* **YOUR INSTRUCTIONS**: There is one span to output from the data below: the lines starting at the line with "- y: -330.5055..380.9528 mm" and ending at the line with "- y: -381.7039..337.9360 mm". Output it exactly, ends included, nothing more.

(MATERIALS PROVIDED Opens)

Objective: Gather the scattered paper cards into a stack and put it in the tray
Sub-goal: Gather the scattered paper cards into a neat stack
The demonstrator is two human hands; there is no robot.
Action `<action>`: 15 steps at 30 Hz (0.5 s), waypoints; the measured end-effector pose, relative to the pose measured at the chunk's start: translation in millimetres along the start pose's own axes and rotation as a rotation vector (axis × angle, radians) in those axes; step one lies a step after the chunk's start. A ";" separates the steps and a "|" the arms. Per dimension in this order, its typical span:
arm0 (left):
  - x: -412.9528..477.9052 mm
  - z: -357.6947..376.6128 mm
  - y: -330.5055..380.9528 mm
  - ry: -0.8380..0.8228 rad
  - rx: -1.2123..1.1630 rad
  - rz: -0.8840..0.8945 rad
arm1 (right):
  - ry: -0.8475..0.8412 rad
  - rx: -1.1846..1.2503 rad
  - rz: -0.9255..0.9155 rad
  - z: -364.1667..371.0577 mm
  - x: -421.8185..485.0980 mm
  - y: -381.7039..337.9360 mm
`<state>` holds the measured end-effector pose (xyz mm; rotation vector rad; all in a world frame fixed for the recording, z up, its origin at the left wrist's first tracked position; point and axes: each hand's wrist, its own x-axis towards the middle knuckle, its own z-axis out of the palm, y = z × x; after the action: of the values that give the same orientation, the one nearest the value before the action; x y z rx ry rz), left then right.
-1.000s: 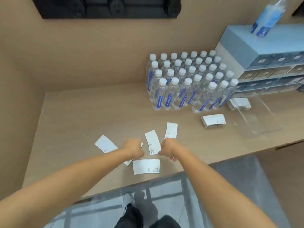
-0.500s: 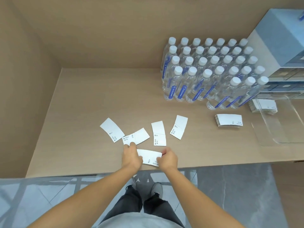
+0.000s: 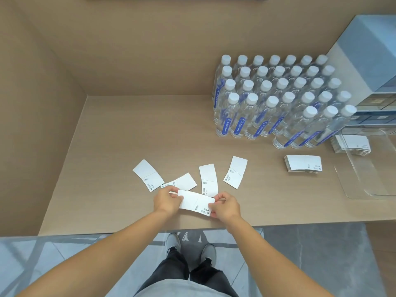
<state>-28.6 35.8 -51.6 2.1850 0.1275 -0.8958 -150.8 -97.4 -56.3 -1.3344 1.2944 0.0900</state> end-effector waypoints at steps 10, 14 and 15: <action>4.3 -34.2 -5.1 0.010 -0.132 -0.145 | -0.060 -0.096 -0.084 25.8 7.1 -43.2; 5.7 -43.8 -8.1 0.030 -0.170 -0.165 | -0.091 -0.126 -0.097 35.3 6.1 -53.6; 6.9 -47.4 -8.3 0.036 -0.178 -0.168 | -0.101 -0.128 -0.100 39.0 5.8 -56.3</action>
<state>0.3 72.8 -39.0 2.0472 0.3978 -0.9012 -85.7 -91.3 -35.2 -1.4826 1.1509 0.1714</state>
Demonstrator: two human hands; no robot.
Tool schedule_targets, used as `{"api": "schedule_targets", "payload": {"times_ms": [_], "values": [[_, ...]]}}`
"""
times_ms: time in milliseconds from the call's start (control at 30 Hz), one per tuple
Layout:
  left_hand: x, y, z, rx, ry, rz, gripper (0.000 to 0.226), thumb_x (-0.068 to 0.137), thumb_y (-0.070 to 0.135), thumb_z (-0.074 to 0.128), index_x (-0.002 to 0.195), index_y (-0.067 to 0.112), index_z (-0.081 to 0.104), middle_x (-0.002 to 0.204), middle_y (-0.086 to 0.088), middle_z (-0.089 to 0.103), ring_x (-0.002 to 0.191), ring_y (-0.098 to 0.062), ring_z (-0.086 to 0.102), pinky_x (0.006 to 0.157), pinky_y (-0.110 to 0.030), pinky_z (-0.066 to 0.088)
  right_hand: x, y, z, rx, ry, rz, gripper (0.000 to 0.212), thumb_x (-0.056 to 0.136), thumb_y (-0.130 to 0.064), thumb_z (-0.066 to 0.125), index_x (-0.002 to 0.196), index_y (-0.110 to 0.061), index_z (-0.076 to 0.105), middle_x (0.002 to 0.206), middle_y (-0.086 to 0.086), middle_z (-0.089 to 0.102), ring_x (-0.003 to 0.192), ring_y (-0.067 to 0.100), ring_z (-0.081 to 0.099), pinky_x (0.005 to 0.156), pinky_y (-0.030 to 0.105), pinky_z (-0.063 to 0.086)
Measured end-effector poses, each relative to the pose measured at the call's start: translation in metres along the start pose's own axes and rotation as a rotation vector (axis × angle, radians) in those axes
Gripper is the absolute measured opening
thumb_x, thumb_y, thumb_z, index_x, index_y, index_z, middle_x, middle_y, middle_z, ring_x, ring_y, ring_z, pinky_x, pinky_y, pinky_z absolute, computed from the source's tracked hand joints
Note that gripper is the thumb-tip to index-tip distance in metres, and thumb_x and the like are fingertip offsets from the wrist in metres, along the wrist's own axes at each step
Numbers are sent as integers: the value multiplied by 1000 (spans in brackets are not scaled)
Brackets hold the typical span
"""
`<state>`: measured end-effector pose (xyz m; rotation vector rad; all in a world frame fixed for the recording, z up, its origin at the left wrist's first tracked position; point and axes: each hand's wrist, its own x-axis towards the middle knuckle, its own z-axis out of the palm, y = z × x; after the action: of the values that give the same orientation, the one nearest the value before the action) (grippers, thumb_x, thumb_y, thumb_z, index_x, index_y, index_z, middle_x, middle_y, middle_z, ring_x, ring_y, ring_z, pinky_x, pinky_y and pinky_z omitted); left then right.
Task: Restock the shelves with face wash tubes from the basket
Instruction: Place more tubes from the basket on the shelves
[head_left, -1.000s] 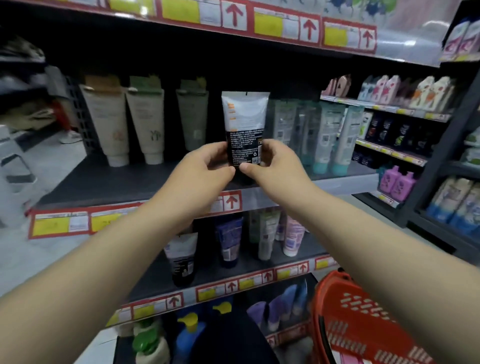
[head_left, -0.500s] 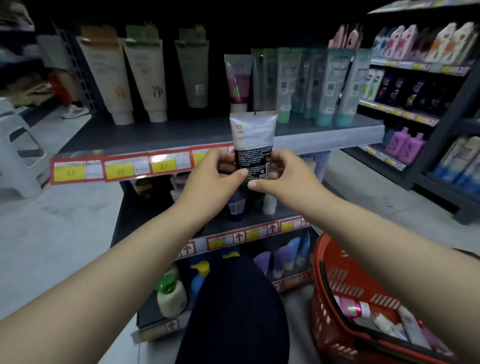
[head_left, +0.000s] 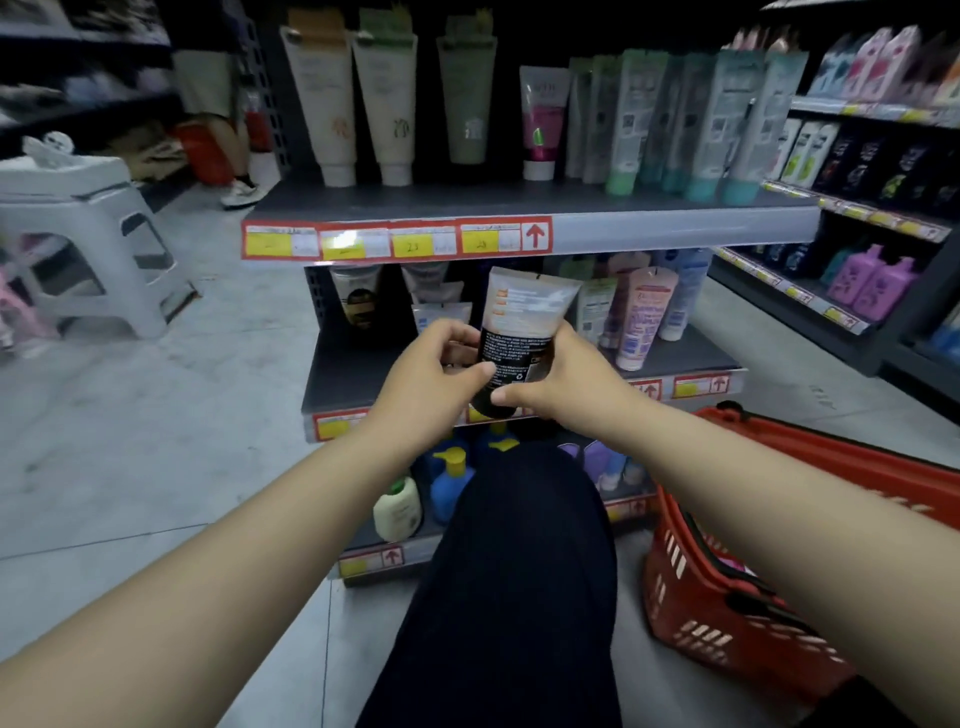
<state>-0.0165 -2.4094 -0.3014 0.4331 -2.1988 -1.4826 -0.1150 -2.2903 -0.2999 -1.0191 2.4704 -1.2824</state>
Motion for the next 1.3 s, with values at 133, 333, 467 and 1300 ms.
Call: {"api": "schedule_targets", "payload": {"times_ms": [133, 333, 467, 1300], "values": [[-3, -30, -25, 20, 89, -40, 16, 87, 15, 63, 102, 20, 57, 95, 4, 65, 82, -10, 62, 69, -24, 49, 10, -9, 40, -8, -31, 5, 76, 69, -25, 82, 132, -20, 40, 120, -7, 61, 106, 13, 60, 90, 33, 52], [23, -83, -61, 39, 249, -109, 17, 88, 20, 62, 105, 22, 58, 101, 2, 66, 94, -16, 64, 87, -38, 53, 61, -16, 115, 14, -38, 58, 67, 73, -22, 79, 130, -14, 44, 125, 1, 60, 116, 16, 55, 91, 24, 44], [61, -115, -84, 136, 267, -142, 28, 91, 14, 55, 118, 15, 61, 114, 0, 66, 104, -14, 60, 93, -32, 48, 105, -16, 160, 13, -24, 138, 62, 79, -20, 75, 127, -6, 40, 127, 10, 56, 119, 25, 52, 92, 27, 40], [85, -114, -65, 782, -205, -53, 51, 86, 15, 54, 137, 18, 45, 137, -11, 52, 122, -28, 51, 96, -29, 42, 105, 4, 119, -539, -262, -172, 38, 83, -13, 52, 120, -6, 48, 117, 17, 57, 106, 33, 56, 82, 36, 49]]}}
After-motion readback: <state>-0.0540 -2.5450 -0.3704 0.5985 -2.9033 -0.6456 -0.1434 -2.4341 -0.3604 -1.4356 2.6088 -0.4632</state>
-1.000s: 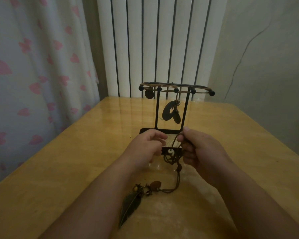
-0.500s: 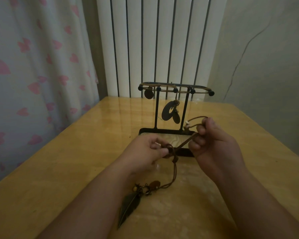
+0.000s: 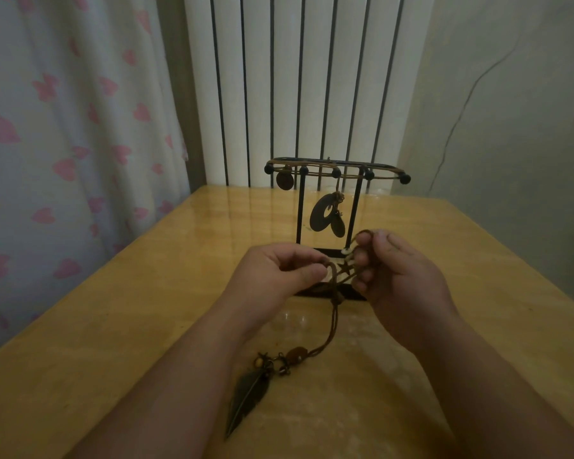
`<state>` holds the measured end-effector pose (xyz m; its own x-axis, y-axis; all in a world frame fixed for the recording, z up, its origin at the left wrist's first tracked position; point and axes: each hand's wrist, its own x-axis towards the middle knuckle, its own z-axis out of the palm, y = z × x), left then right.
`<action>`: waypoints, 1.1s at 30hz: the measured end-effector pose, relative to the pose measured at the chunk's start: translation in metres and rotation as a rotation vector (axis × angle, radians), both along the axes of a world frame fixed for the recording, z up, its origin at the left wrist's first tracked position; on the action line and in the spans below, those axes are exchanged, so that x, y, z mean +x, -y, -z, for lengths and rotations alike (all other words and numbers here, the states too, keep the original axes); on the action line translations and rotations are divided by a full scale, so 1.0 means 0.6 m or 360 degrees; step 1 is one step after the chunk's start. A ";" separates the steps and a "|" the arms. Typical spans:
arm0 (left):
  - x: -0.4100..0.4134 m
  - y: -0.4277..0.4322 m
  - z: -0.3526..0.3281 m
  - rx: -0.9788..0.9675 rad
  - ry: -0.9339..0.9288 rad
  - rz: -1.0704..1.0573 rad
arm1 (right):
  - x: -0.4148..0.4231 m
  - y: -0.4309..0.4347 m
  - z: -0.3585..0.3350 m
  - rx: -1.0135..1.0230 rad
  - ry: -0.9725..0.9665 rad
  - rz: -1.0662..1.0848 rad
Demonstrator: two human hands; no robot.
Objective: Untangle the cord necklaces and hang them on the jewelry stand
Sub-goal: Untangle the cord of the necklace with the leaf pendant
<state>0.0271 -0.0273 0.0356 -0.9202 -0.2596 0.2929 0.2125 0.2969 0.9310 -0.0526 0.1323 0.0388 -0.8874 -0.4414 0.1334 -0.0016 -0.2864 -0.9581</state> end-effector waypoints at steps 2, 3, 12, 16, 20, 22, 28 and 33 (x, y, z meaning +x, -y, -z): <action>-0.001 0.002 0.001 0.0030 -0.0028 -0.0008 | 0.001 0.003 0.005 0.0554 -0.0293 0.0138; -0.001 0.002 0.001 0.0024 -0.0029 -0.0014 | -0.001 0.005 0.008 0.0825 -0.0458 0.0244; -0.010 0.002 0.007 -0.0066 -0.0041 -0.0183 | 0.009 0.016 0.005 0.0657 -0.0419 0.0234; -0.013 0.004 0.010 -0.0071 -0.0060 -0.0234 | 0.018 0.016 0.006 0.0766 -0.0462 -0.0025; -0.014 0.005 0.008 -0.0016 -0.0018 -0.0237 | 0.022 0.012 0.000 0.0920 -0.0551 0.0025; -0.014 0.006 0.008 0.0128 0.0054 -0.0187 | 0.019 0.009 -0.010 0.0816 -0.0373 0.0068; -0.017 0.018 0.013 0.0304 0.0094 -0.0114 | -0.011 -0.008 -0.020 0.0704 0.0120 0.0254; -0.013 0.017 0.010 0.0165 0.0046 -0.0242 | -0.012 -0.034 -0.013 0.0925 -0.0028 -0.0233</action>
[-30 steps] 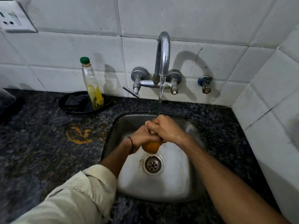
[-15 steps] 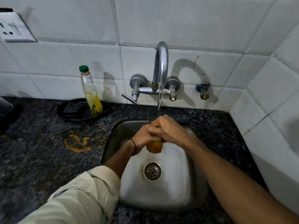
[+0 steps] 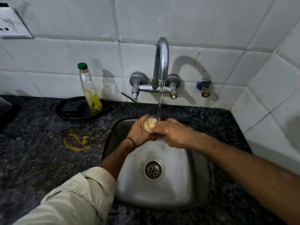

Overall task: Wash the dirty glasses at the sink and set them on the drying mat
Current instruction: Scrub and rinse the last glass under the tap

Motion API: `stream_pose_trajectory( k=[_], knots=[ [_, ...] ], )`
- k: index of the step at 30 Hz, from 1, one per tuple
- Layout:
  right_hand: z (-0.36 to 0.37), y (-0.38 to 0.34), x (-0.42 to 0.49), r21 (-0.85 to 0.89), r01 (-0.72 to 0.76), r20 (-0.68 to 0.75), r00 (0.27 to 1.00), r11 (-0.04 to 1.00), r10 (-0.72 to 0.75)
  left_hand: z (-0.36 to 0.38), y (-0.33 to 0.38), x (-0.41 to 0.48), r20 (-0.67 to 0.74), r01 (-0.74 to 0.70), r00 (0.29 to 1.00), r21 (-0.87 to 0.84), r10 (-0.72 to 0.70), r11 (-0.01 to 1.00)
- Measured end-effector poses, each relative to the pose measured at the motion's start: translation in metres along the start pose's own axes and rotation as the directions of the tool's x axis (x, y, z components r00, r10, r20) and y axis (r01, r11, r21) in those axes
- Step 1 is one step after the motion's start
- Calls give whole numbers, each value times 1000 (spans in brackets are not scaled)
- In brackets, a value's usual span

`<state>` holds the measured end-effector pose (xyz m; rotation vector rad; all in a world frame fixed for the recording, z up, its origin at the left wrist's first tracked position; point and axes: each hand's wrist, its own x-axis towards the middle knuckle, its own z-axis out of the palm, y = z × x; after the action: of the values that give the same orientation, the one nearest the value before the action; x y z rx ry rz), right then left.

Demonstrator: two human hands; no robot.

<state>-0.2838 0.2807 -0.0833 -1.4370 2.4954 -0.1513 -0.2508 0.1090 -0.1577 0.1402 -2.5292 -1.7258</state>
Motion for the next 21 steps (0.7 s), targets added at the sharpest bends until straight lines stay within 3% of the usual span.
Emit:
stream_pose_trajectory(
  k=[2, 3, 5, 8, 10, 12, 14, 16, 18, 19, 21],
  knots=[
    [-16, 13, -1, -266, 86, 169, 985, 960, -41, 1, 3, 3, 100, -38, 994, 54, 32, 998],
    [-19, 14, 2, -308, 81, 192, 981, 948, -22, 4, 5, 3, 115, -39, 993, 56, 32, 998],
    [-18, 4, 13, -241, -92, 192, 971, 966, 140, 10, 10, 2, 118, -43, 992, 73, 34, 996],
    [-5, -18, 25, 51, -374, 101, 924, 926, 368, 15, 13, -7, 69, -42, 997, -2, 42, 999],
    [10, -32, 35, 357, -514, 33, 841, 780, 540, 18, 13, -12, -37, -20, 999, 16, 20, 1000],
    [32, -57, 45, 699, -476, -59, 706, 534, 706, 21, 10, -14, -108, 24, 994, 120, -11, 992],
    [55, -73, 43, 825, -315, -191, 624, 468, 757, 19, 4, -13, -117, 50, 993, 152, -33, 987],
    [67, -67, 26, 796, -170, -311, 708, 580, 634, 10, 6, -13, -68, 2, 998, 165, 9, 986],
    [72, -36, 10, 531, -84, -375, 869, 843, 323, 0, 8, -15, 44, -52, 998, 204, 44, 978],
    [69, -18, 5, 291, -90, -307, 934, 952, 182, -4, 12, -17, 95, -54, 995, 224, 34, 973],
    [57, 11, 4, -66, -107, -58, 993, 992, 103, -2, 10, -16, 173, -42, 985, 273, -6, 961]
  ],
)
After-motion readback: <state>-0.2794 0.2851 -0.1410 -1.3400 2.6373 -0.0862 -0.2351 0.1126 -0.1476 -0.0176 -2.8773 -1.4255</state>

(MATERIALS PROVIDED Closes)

* **SOLUTION BELOW**:
  - y: -330.5055..380.9528 mm
  - ry: -0.8380..0.8228 rad
  - rx: -1.2123..1.1630 rad
  - rz: -0.8840..0.8945 rad
arm1 (right):
  - ry: -0.8475..0.8412 rad
  - rx: -1.1846..1.2503 rad
  - rz: -0.9255..0.9155 rad
  - z: -364.1667..371.0577 mm
  - x: -421.8185..485.0980 mm
  - y: -381.7039..337.9360 mm

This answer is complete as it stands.